Start of Excerpted data

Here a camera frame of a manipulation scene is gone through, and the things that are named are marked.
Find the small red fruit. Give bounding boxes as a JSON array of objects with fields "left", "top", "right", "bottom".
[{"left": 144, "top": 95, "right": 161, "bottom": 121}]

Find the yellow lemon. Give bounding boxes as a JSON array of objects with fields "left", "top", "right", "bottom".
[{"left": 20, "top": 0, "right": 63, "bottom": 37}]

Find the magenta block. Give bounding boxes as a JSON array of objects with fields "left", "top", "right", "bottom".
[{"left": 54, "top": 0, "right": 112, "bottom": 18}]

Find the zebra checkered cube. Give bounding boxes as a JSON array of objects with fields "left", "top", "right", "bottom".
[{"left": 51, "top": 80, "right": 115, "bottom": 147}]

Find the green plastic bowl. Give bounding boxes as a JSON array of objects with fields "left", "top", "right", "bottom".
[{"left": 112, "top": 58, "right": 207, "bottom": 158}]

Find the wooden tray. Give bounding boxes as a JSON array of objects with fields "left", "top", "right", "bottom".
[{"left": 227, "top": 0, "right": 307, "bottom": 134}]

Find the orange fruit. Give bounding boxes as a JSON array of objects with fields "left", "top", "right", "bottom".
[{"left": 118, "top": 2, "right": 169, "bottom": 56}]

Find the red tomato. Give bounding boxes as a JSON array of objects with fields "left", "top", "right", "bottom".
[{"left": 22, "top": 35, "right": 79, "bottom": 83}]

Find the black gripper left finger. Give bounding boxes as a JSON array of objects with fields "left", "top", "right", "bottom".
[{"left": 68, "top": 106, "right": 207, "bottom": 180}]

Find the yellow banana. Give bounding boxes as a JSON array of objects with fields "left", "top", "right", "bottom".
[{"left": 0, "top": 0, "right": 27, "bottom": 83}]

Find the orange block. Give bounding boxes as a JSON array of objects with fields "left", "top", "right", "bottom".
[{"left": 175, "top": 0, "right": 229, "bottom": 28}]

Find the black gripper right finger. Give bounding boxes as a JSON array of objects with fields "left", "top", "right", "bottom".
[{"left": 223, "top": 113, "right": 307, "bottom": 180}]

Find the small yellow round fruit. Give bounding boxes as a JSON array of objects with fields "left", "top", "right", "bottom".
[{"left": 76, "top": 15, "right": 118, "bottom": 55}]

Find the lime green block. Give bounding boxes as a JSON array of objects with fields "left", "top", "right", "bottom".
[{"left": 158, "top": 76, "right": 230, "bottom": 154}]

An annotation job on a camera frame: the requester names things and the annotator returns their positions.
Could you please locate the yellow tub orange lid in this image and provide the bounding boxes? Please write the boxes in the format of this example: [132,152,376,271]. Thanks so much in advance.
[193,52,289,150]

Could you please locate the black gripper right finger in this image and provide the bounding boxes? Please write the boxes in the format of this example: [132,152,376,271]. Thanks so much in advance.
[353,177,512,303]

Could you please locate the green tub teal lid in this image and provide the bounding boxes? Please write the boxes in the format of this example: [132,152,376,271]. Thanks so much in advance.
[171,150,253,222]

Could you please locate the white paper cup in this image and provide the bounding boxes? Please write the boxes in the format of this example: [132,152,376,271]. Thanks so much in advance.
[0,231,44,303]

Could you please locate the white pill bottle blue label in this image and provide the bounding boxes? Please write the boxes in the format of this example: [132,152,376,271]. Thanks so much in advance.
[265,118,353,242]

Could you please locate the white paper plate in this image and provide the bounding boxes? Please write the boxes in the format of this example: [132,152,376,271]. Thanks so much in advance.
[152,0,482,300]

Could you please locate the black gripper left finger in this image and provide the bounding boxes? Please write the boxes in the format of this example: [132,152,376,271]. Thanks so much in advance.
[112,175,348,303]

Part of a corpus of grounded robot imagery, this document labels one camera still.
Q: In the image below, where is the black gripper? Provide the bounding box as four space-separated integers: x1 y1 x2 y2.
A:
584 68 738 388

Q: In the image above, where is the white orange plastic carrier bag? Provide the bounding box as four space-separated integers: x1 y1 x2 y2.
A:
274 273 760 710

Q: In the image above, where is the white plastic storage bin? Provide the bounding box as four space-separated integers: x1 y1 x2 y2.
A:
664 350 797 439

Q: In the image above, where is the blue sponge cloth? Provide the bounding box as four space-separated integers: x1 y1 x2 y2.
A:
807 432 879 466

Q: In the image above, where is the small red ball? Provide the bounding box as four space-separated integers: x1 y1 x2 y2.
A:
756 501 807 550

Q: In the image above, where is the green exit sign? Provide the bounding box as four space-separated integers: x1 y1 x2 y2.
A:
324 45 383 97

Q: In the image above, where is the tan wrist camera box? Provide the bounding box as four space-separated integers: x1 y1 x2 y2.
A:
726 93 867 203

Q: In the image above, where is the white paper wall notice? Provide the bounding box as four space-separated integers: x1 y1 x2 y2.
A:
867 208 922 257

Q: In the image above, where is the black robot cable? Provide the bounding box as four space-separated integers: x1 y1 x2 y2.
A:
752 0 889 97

End of Excerpted data

== Exercise goal ==
How many of the lines above contain the word "camera"? Give the number alone.

== Your response ==
4